__TASK BRIEF__: With the pictures excluded, repeat every entry exactly.
(SOURCE DATA Opens)
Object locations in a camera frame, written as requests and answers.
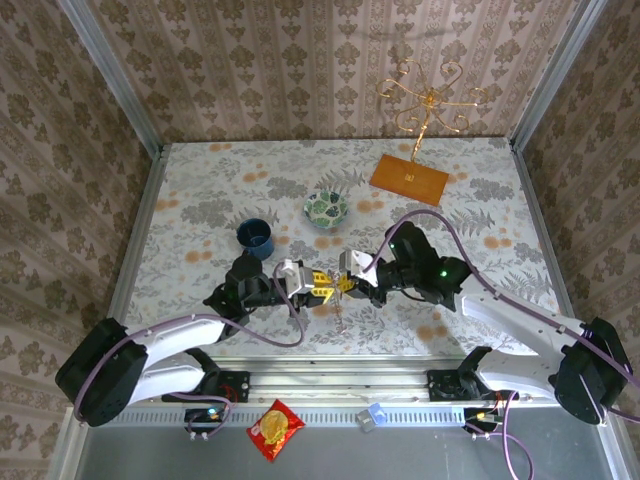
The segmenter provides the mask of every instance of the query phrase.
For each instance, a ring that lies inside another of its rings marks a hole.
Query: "blue mug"
[[[250,218],[240,224],[236,237],[244,253],[266,260],[273,253],[273,238],[269,224],[259,218]]]

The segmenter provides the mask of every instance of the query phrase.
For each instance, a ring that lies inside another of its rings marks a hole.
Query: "patterned wallpaper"
[[[0,479],[40,479],[150,160],[55,1],[0,2]]]
[[[165,143],[388,137],[411,105],[375,85],[412,57],[444,86],[466,69],[489,103],[467,135],[509,133],[565,31],[572,0],[91,0]],[[414,74],[408,79],[412,85]],[[451,123],[458,111],[444,115]],[[448,135],[437,122],[431,135]]]
[[[610,0],[525,159],[576,314],[613,322],[640,373],[638,1]],[[623,395],[640,414],[640,395]]]

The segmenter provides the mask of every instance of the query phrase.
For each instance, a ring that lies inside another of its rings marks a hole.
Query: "floral table surface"
[[[410,149],[403,139],[172,145],[125,323],[150,326],[159,318],[203,308],[202,300],[241,254],[235,229],[247,218],[263,218],[272,227],[276,248],[264,263],[268,274],[284,258],[327,270],[337,269],[345,248],[375,251],[394,221],[425,207],[368,183],[382,154],[408,158]],[[451,174],[437,210],[456,227],[476,265],[508,290],[556,311],[506,141],[426,139],[418,160]],[[312,226],[303,214],[306,197],[322,188],[344,194],[349,202],[347,219],[333,230]],[[459,256],[436,219],[419,216],[414,222],[427,230],[440,255]],[[389,252],[385,258],[391,258]],[[477,345],[528,352],[478,321],[400,293],[390,294],[383,309],[345,296],[339,308],[303,310],[302,318],[306,340],[293,349],[260,343],[244,333],[204,349],[243,357],[460,355]],[[341,333],[339,322],[346,327]],[[280,341],[299,338],[285,307],[259,309],[249,326]]]

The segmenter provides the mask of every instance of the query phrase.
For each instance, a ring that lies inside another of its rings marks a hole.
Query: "patterned bowl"
[[[347,200],[339,193],[329,190],[314,193],[304,202],[304,215],[316,227],[336,227],[347,217],[347,213]]]

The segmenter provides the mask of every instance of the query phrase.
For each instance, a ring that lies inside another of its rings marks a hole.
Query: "red chip bag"
[[[273,462],[294,433],[304,427],[304,422],[296,417],[280,400],[251,428],[247,428],[249,438],[267,460]]]
(SOURCE DATA Closes)
__ANSWER FOR THE TASK__:
Object locations in a camera frame, written as requests and answers.
The segmenter provides the mask of every instance of the query phrase.
For each instance, a ring that lies inside another of its rings marks a hole.
Query: "blue mug"
[[[250,218],[240,224],[236,237],[244,253],[266,260],[273,253],[273,238],[269,224],[259,218]]]

The segmenter provides the mask of every instance of the query phrase.
For each instance, a ring that lies inside another of its rings marks a hole.
Query: "patterned wallpaper"
[[[0,479],[40,479],[150,160],[55,1],[0,2]]]
[[[165,143],[388,137],[411,105],[375,85],[412,57],[444,86],[466,69],[489,103],[467,135],[509,133],[565,31],[572,0],[91,0]],[[414,74],[408,79],[412,85]],[[451,123],[458,111],[444,115]],[[448,135],[437,122],[431,135]]]
[[[610,0],[525,159],[576,314],[613,322],[640,373],[638,1]],[[623,395],[640,414],[640,395]]]

The segmenter provides the mask of every instance of the query phrase.
For each instance, a ring that lies inside another of its rings marks a hole.
Query: "floral table surface"
[[[410,149],[403,139],[172,145],[125,323],[150,326],[159,318],[203,308],[202,300],[241,254],[235,229],[247,218],[263,218],[272,227],[276,248],[264,263],[268,274],[284,258],[327,270],[337,269],[345,248],[375,251],[394,221],[425,207],[368,183],[382,154],[408,158]],[[451,174],[437,210],[456,227],[476,265],[508,290],[556,311],[506,141],[426,139],[418,160]],[[312,226],[303,214],[306,197],[322,188],[344,194],[349,202],[347,219],[333,230]],[[459,256],[436,219],[419,216],[414,222],[427,230],[440,255]],[[389,252],[385,258],[391,258]],[[477,345],[528,352],[478,321],[400,293],[390,294],[383,309],[345,296],[339,308],[303,310],[302,318],[306,340],[293,349],[260,343],[244,333],[204,349],[243,357],[460,355]],[[341,333],[339,322],[346,327]],[[280,341],[299,338],[285,307],[259,309],[249,326]]]

The segmenter provides the mask of every instance of the query phrase.
For each instance, a ring that lies inside another of its rings marks a hole.
Query: "patterned bowl"
[[[347,200],[339,193],[329,190],[314,193],[304,202],[304,215],[316,227],[336,227],[347,217],[347,213]]]

The segmenter provides the mask of every instance of the query phrase.
For each instance, a ring that lies inside another of its rings marks a hole.
Query: "red chip bag"
[[[273,462],[294,433],[304,427],[304,422],[296,417],[280,400],[251,428],[247,428],[249,438],[267,460]]]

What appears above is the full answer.